Opened 4 years ago

Closed 3 years ago

#13762 closed defect (fixed)

Confusing warn about incompatible ei

Reported by: Sebastian Owned by: nickm
Priority: High Milestone: Tor: 0.2.6.x-final
Component: Core Tor/Tor Version:
Severity: Keywords: nickm-patch
Cc: Actual Points:
Parent ID: Points:
Reviewer: Sponsor:

Description

Back in #9812, we added more logging, which is now being triggered by the dirauths. Unfortunately, the message is pretty useless, it produces warnings like this on the dirauths:

[warn] router info incompatible with extra info (reason: Extrainfo published time did not match routerdesc)

without any further information, this isn't actionable. It'd be much better to know which routerdesc and ei are actually a part of the problem, and the exact times that the descriptors we're looking at are claiming.

I'm not calling this a regression because it's a new log message for an issue that existed previously, but dirauth ops are confused by this.

Child Tickets

Change History (24)

comment:1 Changed 4 years ago by nickm

Hm. We warn about publication time mismatches with higher priority than we complain about digest mismatches. So if we have a completely mismatched ei, we will report it as having the wrong publication time. So that's not great.

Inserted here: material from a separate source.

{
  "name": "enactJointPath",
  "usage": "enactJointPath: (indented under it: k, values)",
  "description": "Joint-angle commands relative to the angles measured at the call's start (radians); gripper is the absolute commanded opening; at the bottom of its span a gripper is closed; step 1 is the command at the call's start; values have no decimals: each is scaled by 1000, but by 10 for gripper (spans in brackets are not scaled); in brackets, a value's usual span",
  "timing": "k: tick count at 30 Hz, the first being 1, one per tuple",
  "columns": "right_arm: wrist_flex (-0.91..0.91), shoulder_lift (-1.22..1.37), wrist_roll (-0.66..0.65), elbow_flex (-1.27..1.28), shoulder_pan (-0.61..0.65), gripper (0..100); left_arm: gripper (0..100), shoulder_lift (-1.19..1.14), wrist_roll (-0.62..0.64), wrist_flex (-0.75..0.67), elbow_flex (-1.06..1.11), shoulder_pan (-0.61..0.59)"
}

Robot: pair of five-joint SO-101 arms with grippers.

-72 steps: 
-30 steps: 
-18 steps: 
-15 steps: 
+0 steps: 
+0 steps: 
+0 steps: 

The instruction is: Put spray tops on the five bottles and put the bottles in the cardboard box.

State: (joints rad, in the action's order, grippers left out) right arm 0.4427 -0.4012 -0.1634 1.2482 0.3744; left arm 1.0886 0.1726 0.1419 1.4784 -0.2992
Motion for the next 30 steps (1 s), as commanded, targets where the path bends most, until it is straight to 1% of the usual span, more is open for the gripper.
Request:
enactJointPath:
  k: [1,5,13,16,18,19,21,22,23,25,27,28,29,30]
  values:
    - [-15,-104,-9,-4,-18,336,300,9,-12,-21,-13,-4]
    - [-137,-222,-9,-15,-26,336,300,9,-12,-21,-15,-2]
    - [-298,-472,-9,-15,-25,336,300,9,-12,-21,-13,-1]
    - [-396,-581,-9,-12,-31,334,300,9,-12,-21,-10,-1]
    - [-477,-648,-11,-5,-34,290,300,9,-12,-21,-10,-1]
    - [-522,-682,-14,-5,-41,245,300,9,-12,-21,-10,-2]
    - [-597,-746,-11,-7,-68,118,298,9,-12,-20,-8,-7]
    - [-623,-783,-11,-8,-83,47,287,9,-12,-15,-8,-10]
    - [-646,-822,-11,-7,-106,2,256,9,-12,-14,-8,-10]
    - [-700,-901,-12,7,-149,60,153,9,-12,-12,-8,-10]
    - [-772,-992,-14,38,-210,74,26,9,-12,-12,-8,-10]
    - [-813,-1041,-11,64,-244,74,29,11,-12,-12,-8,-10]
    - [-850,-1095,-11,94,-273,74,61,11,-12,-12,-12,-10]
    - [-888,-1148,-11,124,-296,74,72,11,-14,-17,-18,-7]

Also, this warning doesn't take the source into account: it happens even when we're loading the ei from cache, or when we get an ei upload right after an ri upload we rejected, where we would expect the ei not to match.

I think the best thing to do here is to figure out how to warn about where the ei in question came from. If we downloaded it, that's a problem. Any other source is not a problem and we should stop warning about that.

comment:2 Changed 4 years ago by nickm

Priority: normalmajor

But according to #9812, we call this right after connection_dir_client_reached_eof(), which implies that we did download it.

How are we fetching ei documents? Are we doing it by digest? Are the digests right? More logs might help here.

comment:3 Changed 4 years ago by nickm_mobile

Actually, this could be a race condition if it happens because we get a new ri while in the middle of downloading an ei for the old one.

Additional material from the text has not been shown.